Action item: When the line containing "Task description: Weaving" is found in the data below, copy it and each line after it through the line containing "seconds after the", exactly and with no others.
BEGIN Provided material
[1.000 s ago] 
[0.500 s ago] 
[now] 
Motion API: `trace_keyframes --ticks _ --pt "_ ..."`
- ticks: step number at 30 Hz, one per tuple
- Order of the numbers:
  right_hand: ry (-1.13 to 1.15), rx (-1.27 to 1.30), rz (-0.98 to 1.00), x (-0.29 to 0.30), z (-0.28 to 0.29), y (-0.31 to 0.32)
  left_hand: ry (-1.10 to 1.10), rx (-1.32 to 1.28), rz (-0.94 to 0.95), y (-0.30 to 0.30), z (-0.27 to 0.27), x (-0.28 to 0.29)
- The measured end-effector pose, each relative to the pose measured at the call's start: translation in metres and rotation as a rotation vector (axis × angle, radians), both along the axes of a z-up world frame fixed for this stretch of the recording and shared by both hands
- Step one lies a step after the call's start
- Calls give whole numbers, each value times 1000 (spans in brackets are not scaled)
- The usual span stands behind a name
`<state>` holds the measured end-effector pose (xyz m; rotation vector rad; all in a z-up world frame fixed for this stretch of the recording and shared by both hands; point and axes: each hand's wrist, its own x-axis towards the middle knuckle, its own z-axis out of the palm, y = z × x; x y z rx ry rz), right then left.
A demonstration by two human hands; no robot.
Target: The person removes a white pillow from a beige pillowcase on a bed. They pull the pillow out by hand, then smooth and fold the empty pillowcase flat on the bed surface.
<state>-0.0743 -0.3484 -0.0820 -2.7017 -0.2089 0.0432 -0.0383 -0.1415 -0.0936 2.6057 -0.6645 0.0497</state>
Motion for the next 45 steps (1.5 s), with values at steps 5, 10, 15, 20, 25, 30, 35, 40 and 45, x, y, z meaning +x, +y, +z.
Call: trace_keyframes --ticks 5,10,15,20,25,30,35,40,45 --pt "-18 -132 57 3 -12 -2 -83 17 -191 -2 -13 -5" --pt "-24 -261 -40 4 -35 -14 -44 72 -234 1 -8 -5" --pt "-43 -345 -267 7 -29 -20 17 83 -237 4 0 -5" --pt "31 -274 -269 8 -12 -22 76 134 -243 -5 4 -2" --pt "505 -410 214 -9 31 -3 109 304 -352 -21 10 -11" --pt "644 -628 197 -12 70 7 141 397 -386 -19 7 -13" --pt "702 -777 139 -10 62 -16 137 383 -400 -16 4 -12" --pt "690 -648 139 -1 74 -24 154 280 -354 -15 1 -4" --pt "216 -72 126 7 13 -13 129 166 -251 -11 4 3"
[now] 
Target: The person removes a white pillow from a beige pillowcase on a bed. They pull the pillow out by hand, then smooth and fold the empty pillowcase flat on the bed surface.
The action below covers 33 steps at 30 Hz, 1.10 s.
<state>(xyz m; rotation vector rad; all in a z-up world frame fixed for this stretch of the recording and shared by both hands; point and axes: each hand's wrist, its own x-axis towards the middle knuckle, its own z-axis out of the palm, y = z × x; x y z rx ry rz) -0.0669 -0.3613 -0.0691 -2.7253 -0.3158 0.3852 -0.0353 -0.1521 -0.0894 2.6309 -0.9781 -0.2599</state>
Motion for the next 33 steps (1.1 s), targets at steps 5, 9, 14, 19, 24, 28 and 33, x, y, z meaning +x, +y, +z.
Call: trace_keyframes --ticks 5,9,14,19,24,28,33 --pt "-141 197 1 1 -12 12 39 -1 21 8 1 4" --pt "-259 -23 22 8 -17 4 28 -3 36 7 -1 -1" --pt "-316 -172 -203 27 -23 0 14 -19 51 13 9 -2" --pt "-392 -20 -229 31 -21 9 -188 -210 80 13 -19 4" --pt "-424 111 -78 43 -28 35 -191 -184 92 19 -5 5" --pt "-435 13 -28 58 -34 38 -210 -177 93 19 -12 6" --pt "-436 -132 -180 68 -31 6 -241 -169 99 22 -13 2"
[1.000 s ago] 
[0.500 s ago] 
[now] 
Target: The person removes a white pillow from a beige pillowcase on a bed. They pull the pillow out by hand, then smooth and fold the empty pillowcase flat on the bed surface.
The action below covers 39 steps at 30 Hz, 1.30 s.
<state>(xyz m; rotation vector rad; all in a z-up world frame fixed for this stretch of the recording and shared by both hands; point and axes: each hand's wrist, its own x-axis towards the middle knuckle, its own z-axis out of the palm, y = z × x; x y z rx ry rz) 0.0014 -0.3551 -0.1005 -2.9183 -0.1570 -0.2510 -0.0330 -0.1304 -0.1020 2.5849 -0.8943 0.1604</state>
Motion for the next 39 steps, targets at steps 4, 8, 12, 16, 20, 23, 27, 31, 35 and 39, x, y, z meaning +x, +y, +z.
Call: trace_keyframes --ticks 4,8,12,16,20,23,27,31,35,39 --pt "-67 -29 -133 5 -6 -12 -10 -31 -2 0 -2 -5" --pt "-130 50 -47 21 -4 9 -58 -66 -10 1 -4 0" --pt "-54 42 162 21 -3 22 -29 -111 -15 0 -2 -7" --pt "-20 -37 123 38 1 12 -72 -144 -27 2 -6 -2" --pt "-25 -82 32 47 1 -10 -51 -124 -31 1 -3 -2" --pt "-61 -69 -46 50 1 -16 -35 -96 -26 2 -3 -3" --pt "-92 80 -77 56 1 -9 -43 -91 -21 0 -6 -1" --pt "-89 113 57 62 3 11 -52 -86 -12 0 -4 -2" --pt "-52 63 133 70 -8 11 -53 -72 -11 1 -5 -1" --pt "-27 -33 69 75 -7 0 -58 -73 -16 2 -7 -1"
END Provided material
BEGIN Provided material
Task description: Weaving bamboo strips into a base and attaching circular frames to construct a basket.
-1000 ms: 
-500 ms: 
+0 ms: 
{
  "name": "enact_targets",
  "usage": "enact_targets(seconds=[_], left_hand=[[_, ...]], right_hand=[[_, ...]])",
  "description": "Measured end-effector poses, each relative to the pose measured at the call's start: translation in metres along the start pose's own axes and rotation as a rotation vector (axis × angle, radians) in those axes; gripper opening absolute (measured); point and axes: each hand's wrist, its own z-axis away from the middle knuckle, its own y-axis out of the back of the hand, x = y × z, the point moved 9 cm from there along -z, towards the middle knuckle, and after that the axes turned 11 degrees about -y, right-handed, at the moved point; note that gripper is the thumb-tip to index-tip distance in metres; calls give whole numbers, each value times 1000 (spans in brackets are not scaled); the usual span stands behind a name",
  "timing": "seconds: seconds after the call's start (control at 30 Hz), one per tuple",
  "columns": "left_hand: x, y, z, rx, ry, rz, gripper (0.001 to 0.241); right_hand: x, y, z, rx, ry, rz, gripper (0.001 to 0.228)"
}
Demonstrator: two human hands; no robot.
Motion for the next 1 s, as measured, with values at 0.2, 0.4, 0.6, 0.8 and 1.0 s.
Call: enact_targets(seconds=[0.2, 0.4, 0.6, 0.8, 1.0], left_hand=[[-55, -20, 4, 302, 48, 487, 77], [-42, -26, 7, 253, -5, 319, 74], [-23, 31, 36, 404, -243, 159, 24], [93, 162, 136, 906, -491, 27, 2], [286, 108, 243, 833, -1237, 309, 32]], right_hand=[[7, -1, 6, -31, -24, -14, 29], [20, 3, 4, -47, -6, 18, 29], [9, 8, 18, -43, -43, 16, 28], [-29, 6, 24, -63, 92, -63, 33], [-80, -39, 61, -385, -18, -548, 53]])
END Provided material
Result below:
Task description: Weaving bamboo strips into a base and attaching circular frames to construct a basket.
-1000 ms: 
-500 ms: 
+0 ms: 
{
  "name": "enact_targets",
  "usage": "enact_targets(seconds=[_], left_hand=[[_, ...]], right_hand=[[_, ...]])",
  "description": "Measured end-effector poses, each relative to the pose measured at the call's start: translation in metres along the start pose's own axes and rotation as a rotation vector (axis × angle, radians) in those axes; gripper opening absolute (measured); point and axes: each hand's wrist, its own z-axis away from the middle knuckle, its own y-axis out of the back of the hand, x = y × z, the point moved 9 cm from there along -z, towards the middle knuckle, and after that the axes turned 11 degrees about -y, right-handed, at the moved point; note that gripper is the thumb-tip to index-tip distance in metres; calls give whole numbers, each value times 1000 (spans in brackets are not scaled); the usual span stands behind a name",
  "timing": "seconds: seconds after the call's start (control at 30 Hz), one per tuple",

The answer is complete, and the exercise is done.